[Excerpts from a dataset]
○ ○ ○ ○ ○

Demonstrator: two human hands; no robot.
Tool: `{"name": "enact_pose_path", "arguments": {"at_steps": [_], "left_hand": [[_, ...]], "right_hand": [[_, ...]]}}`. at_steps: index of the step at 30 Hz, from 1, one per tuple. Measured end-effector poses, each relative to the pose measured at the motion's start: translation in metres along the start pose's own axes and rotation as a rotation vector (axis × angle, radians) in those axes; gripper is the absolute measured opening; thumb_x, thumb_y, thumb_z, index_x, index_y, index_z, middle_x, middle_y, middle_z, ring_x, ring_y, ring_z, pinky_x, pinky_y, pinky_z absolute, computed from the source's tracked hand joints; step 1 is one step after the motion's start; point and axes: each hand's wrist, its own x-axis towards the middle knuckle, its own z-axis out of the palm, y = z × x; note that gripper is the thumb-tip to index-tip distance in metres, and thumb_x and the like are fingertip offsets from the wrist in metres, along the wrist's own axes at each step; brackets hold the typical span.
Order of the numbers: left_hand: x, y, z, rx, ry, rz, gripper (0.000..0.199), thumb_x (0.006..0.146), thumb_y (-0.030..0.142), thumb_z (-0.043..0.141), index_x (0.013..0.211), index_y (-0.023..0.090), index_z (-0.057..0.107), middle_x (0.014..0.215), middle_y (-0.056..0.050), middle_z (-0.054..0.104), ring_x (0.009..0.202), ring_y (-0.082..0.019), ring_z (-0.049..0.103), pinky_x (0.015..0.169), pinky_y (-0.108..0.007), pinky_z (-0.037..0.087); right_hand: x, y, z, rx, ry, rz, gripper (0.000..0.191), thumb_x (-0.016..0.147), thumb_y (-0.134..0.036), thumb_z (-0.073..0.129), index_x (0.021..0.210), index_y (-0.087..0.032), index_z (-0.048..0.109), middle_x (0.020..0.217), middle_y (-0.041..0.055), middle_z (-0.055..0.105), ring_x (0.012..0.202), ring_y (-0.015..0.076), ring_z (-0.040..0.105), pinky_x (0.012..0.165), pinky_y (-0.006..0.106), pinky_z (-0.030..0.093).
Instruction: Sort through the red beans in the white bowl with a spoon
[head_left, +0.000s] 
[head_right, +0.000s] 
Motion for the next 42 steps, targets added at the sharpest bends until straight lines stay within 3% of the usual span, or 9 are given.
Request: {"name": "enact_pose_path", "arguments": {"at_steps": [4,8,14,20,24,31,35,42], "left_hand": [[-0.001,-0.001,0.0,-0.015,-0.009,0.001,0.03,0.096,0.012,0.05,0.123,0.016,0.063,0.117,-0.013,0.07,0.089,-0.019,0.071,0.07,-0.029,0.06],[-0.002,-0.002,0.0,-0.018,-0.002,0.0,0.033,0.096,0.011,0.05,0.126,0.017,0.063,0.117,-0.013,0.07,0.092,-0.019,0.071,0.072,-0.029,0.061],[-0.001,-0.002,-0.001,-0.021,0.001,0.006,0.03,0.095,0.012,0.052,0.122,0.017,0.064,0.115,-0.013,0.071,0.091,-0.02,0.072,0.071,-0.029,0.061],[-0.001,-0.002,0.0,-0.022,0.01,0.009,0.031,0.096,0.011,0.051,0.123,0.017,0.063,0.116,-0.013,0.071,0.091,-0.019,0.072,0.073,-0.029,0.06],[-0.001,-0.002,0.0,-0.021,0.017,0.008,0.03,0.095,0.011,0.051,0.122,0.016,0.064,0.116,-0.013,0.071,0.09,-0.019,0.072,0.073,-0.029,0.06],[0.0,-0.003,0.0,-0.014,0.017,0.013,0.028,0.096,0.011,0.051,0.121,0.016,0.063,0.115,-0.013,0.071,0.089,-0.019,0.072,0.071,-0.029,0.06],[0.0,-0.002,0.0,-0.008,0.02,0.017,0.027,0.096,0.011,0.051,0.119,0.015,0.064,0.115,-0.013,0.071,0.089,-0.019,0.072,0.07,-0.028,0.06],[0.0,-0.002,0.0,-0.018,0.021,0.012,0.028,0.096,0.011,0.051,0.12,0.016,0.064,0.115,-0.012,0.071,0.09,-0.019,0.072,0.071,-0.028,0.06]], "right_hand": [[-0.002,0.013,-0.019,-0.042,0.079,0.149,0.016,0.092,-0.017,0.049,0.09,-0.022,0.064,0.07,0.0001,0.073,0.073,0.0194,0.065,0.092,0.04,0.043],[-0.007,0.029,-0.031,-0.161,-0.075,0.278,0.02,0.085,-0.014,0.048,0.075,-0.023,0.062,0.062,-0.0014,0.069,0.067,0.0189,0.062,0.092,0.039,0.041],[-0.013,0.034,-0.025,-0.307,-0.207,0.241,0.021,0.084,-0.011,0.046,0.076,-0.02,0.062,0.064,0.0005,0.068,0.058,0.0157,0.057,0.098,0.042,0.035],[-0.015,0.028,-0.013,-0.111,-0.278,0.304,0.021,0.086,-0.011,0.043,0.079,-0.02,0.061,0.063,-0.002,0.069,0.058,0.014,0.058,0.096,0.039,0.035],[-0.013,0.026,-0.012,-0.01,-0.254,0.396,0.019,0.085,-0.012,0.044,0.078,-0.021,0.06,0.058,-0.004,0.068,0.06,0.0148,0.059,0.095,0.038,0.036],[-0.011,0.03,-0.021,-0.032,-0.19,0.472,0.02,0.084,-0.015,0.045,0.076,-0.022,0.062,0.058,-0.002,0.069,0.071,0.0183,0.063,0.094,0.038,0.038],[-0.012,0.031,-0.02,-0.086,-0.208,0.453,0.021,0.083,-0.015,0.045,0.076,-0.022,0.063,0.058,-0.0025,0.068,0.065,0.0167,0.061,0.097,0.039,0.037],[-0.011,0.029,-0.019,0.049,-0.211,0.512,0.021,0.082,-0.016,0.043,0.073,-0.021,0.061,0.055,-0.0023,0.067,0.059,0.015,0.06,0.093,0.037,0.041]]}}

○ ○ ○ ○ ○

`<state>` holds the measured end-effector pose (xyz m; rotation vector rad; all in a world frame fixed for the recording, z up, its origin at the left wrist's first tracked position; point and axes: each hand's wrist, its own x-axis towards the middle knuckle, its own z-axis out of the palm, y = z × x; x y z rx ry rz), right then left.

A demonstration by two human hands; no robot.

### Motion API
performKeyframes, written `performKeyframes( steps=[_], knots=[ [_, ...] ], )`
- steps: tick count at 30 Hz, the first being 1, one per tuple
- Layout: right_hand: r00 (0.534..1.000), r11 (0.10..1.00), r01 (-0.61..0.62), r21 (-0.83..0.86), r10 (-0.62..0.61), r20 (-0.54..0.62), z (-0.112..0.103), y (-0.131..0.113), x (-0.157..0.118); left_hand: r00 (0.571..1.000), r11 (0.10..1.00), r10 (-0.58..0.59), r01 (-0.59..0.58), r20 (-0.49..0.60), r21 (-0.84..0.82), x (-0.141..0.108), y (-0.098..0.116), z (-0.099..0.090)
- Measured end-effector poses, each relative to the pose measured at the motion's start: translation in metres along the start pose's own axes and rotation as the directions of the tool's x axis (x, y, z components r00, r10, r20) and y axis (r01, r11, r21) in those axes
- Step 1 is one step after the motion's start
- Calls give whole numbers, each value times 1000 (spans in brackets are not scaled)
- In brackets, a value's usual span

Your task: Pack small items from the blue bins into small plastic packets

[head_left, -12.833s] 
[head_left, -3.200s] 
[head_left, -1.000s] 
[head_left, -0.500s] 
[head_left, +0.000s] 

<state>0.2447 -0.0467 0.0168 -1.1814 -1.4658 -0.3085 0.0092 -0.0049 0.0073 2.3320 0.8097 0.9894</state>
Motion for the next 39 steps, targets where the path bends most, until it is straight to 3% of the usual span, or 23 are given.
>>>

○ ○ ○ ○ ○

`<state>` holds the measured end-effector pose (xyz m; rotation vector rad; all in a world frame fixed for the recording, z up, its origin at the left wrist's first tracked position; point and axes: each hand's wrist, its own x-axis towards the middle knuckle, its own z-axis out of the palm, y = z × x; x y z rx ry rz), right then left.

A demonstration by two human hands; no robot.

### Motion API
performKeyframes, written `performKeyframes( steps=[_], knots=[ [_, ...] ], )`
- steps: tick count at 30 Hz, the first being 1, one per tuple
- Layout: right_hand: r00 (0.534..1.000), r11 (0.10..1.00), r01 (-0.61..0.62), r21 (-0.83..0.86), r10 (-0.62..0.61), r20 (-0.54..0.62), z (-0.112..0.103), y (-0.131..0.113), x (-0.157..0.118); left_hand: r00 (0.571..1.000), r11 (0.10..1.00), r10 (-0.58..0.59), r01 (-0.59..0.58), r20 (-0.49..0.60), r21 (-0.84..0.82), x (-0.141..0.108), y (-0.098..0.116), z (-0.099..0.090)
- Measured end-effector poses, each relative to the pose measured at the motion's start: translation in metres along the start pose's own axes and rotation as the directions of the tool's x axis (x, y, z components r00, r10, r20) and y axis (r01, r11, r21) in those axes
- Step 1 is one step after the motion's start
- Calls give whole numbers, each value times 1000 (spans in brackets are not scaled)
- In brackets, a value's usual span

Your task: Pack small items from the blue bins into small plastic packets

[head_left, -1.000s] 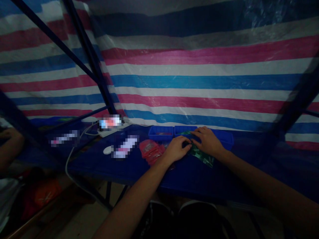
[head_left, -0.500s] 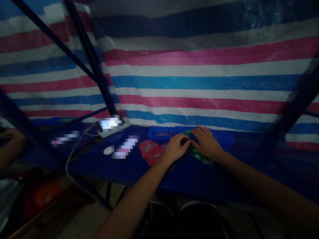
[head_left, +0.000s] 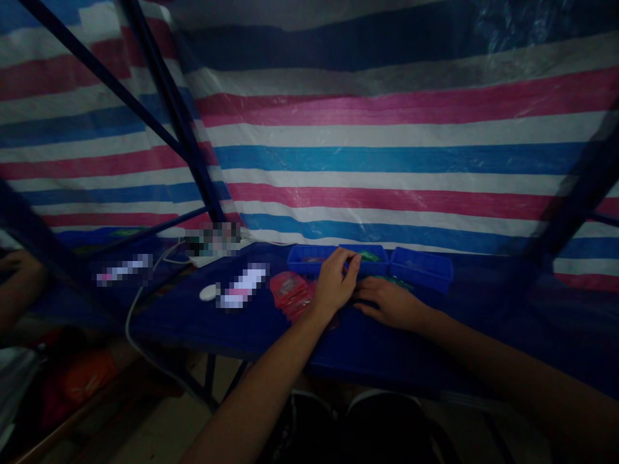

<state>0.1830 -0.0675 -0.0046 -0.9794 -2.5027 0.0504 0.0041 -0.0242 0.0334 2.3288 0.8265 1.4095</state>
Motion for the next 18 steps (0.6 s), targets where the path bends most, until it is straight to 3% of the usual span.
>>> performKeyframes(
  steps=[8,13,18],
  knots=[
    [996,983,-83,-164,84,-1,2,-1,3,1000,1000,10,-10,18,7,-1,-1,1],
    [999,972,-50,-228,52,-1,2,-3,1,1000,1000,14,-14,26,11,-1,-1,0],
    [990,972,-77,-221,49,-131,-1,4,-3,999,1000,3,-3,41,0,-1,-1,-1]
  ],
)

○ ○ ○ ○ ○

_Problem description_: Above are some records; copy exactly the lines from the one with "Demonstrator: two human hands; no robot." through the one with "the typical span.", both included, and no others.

_Answer for this exercise_:
Demonstrator: two human hands; no robot.
Tool: `{"name": "enact_pose_path", "arguments": {"at_steps": [_], "left_hand": [[_, ...]], "right_hand": [[_, ...]]}}`. at_steps: index of the step at 30 Hz, from 1, one per tuple. Measured end-effector poses, each relative to the pose measured at the motion's start: translation in metres along the start pose's own axes and rotation as a rotation vector (axis × angle, radians) in those axes; gripper is the absolute measured opening; thumb_x, thumb_y, thumb_z, index_x, index_y, index_z, middle_x, middle_y, middle_z, ring_x, ring_y, ring_z, pinky_x, pinky_y, pinky_z absolute, computed from the source's tracked hand joints; step 1 is one step after the motion's start; point and axes: each hand's wrist, its own x-axis towards the middle knuckle, its own z-axis out of the palm, y = z × x; note that gripper is the thumb-tip to index-tip distance in metres, and thumb_x and the like are fingertip offsets from the wrist in metres, along the wrist's own axes at each step; brackets hold the typical span.

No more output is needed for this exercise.